■ **WHAT TO WORK ON**
Repeat exactly the lines from the start of the material below up to and including the "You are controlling" line.
───── DATASET EXTRACT ─────
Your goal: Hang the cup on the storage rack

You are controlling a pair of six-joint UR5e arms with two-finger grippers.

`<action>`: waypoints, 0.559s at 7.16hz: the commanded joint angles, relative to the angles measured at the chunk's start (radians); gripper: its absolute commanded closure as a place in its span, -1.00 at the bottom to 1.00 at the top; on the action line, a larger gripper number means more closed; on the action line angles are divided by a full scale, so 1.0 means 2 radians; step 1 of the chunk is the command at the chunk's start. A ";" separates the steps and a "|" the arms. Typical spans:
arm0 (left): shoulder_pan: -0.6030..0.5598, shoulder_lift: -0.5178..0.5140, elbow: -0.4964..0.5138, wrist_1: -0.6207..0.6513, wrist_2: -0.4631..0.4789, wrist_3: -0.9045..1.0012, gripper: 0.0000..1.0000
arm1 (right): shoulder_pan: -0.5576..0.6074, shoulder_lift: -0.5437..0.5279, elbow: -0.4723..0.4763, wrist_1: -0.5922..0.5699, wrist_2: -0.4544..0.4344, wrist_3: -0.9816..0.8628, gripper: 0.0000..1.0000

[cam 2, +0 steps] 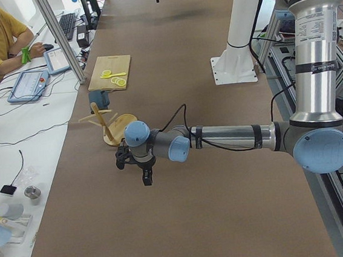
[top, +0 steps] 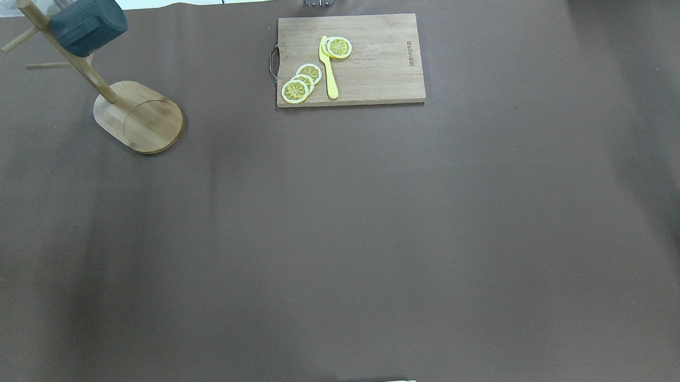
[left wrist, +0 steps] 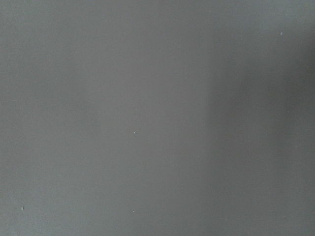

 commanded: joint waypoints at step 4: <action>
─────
■ **WRITTEN SOLUTION**
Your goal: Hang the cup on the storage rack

You are controlling a pair of six-joint UR5e arms with two-finger grippers.

The exercise was answered in full.